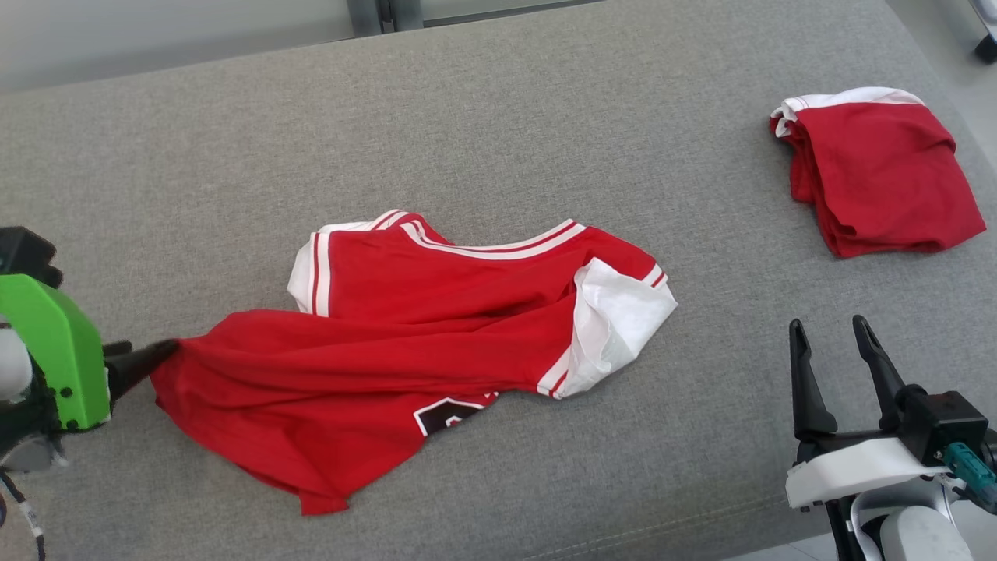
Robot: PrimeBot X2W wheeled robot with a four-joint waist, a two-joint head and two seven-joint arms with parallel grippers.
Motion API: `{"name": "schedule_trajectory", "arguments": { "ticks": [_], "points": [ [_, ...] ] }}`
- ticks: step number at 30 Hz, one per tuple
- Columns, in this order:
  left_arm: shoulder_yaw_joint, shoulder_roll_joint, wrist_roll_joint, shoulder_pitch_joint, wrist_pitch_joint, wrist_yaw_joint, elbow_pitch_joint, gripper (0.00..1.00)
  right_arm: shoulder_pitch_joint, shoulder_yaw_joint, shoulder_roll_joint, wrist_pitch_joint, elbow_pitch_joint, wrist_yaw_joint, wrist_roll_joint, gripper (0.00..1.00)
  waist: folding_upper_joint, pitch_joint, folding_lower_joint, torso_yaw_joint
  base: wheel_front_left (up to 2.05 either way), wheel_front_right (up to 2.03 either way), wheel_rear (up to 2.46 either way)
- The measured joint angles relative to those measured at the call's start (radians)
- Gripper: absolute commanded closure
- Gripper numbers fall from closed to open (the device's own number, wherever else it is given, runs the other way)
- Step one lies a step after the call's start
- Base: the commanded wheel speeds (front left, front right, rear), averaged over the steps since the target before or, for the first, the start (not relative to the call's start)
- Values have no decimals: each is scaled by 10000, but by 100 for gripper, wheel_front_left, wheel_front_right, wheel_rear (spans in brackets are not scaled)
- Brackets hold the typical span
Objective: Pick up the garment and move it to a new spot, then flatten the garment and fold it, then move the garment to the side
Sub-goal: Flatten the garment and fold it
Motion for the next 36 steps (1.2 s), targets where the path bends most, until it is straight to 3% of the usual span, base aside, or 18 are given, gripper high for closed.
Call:
{"name": "schedule_trajectory", "arguments": {
  "ticks": [7, 10, 14, 18, 21, 22, 24, 31, 36],
  "points": [
    [1507, 370, -272, 792, -3359, 228, 138, 0, 420, -222, 2, 0, 10, 0, -40, 0, 0, -222, 0, 9, 0, 0, 0],
    [1950, 364, -604, 1848, -4936, 606, -234, 0, 517, -228, 0, 0, 6, 2, -42, 0, 0, -360, 0, 87, 0, 0, 0],
    [2044, -86, -709, 3415, -6707, 1053, -1118, 0, 544, -236, -2, 0, -84, 0, -178, 0, 1, -523, 0, 252, 0, 0, 0],
    [1969, -965, -654, 4566, -8172, 1634, -2004, 0, 578, -326, 4, 0, -173, 0, -391, 0, 0, -700, 0, 464, 0, 0, 0],
    [1662, -1791, 173, 4953, -8564, 2048, -2422, 0, 706, -453, 2, 0, -234, 0, -499, 0, 0, -859, 0, 642, 0, 0, 0],
    [1662, -1791, 173, 4953, -8564, 2048, -2422, 0, 706, -453, 2, 0, -234, 0, -499, 0, 0, -859, 0, 642, 0, 0, 0],
    [1400, -2585, 771, 4952, -8652, 2171, -2573, 0, 803, -541, 2, 0, -255, 0, -535, 0, 0, -951, 0, 791, 0, 0, 0],
    [-35, -5227, 2071, 3301, -8243, 1925, -1900, 0, 913, -382, 0, 0, -253, 0, -669, 0, 0, -1283, 0, 1184, 0, 0, 0],
    [-853, -6926, 2426, 1846, -7402, 1588, -343, 0, 798, 15, 6, 0, -247, 2, -614, 0, 1, -1333, 0, 1019, 0, 0, 0]
  ]
}}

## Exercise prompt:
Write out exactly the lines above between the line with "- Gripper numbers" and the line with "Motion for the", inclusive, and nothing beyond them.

## Response to the exercise:
- Gripper numbers fall from closed to open (the device's own number, wherever else it is given, runs the other way)
- Step one lies a step after the call's start
- Base: the commanded wheel speeds (front left, front right, rear), averaged over the steps since the target before or, for the first, the start (not relative to the call's start)
- Values have no decimals: each is scaled by 10000, but by 100 for gripper, wheel_front_left, wheel_front_right, wheel_rear (spans in brackets are not scaled)
- Brackets hold the typical span
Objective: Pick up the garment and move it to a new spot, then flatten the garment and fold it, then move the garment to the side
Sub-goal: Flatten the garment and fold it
Motion for the next 36 steps (1.2 s), targets where the path bends most, until it is straight to 3% of the usual span, base aside, or 18 are given, gripper high for closed.

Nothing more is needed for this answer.